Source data
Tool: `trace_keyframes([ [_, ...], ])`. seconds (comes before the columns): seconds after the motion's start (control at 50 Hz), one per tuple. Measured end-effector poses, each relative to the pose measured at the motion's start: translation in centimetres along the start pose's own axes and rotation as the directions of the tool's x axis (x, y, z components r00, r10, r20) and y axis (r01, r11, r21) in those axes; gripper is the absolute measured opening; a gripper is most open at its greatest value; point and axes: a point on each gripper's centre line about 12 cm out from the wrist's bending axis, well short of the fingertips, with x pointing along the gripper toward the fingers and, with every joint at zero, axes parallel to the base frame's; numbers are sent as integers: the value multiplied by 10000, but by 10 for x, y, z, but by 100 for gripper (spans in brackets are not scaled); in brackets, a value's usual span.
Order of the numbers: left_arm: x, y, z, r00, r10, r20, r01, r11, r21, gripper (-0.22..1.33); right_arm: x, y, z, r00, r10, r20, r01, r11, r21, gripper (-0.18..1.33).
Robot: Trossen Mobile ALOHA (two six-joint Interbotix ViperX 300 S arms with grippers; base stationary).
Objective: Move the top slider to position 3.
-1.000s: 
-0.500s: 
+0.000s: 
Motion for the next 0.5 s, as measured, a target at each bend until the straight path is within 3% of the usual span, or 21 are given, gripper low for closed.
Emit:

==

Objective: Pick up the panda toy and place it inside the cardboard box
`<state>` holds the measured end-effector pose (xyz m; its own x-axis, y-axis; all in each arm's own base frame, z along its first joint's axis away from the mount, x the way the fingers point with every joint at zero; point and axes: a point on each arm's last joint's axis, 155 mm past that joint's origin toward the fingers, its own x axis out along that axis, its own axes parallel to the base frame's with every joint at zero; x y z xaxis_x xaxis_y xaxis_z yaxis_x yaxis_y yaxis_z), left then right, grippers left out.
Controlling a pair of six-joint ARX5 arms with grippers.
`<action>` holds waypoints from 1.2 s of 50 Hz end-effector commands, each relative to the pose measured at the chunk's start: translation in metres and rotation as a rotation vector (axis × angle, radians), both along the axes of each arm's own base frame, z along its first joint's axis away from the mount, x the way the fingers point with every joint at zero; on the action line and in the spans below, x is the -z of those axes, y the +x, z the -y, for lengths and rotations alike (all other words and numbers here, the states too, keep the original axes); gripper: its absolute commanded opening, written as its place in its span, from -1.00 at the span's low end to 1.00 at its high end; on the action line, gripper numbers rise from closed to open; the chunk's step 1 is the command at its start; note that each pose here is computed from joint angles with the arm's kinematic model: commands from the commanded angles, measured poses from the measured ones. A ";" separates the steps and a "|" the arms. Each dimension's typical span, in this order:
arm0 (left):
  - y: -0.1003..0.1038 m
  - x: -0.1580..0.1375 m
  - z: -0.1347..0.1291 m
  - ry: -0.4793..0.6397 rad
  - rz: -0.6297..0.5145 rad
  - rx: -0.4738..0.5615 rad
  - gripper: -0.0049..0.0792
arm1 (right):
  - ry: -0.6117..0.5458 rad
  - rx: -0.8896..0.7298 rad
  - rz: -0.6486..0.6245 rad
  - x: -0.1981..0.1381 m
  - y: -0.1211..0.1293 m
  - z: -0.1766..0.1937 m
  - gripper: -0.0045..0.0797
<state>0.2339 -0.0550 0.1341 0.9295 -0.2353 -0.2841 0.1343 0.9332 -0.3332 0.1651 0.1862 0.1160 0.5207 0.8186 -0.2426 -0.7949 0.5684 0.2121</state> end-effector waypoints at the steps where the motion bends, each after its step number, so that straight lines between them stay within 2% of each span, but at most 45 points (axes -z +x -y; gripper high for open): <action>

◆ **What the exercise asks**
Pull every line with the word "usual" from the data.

◆ **Worked solution**
Tool: `trace_keyframes([ [_, ...], ])`. seconds (comes before the columns): seconds after the motion's start (control at 50 Hz), one per tuple. Measured end-effector poses, each relative to the pose measured at the motion's start: translation in centimetres along the start pose's own axes and rotation as the directions of the tool's x axis (x, y, z components r00, r10, r20) and y axis (r01, r11, r21) in those axes; gripper is the absolute measured opening; a gripper is most open at its greatest value; point and axes: a point on each gripper's centre line about 12 cm out from the wrist's bending axis, well short of the fingertips, with x pointing along the gripper toward the fingers and, with every joint at zero, axes parallel to the base frame's; numbers are sent as integers: the value multiplied by 10000, but by 10 for x, y, z, but by 100 for gripper (spans in brackets are not scaled); in brackets, a value's usual span.
Motion for the next 0.5 s, as measured, a target at each bend until the straight path is within 3% of the usual span, or 21 are given, gripper low for closed.

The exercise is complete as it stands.